Yükleniyor... %49

627 35 13
                                    

Yeonjun

"Kaykayını değiştirmişsin."

Masaya bardakları koyarak Iseul'un karşısındaki sandalyeye oturdum. Önce kaykayına sonra tekrar bana baktı.

Gülümsedi. O gülünce benim için zaman duruyordu sanki. Bu yüzden dediğini anlayamamıştım.

Büyük ihtimalle ben, aptal aptal suratına bakarken o da bana bakmaya başladı.

"Yeon? Dinliyor musun beni?"

"Ha? Evet, evet dinliyorum."

"Ne dedim en son?" diyerek tek kaşını kaldırdı.

"Beni dinliyor musun, dedin."

Eline telefonu alarak bana fıtlatır gibi bir hareket yaptı. Refleksle kolumu kaldırınca sanırım sinirlenmişti. Ama onu şuan ciddiye alamıyordum. Aşırı tatlı görünüyordu ve ben çıldırmak üzereydim.

Sürekli yan yana olup da ona hislerimi söyleyememek, dokunamamak, sarılamamak, deli gibi öpememek ne demek bir ben bir de tanrı biliyordu.

"Hayallere dalacaksan ben gideyim de rahat rahat kur hayallerini!"

"Yah! Hayır. Dalmışım, tekrar söyle."

Kollarını göğsünde bağlayarak gözlerini pencerelerde gezdirmeye başladı. Yine kafeyi kapatmam gerekiyordu ve biz yine baş başaydık.

"Kaykay diyorum, kırıldı diyorum."

Şaşkınlıktan aralanan dudaklarıma engel olamadım. Çünkü onu ilk defa gören biri bile kaykayına verdiği değeri fark ederdi.

"Nasıl? Senin için çok değerli sanıyordum."

İçeceğinden içti. Gözeleri ben ve bardak arasında gidip geliyordu.

"Attım."

"Attın mı!?"

"Yeonjun! Bir şeyi iki kez söyletmesene!"

Yanaklarım yanıyordu. Böyle bağırdığı için mi?

"Pardon. Ben sadece inanamadım bir an."

Sessiz geçen birkaç saniyeden sonra parmağıyla kolumu dürtükleyerek kafasını masaya yaklaştırdı. Resmen bana alttan bakan gözlerine bakamıyordum.
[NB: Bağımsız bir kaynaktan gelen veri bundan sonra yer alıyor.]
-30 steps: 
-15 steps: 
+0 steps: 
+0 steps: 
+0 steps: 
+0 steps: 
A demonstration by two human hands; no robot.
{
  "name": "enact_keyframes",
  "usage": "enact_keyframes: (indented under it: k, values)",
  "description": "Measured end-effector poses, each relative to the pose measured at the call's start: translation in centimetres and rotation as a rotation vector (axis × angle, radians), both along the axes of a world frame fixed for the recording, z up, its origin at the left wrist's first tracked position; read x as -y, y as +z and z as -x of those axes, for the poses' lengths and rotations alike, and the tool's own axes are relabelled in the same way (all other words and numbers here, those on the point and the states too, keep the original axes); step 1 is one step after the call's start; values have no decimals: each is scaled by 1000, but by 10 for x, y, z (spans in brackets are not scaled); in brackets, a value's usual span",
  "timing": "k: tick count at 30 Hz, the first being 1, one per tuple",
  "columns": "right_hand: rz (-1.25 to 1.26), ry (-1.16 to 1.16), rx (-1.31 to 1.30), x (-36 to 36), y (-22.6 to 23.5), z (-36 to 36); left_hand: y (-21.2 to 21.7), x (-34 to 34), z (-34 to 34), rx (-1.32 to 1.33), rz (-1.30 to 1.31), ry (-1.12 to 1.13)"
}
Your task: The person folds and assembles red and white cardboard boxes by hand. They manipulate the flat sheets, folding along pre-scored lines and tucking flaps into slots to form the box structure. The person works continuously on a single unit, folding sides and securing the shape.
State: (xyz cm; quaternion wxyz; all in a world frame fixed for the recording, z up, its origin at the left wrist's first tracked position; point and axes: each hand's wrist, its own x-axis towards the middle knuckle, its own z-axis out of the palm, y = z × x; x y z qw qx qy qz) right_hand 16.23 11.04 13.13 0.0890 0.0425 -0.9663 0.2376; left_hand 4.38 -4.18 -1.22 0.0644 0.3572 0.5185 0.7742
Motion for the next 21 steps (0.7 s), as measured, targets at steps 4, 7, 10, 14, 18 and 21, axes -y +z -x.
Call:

"Tamam kızmadım. Küsme hemen."

"Küsmedim."

"Trip mi yiyorum şu an?"

Sesli gülmeye başladığında bu sefer kollarını bağlayan ben olmuştum.

"Neye gülüyorsun öyle? Maymun mu oynuyor?"

"Tipine gülüyorum."

Tipim? Çirkin miydim? Komik mi duruyordum?

Fazla acele etmeden masanın üstündeki telefonumu kendime çevirdiğimde göze batan bir şey göremedim. Her zamanki bendim işte.

"Ne var tipimde?"

Kusur ararcasına incelememle telefonu elimden alarak eski yerine bıraktı.

"Salak, bir şey yok tipinde. Sadece..."

Yüzü ciddi haline döndü.

"Ne bileyim işte. Şaşkın ördeklere benzedin bir an. Tatlı."

Bana ikinci kere tatlı diyişiydi. Bu kız kalp krizinden ölmemi istiyordu sanırım.

"Neyse. O kaykayın gittiği iyi oldu. Üstündeyken kırılmadığına şükrediyorum. Hem bu daha güzel, daha sağlam."

Yanda duvara yaslı olan kaykayı masaya çıkardı ve incelemeye başladı. Ben de onunla birlikte tahtanın üzerindeki onlarca yazı ve desene baktım. Aslında kaykayları severdim. Ve onunki çok güzeldi.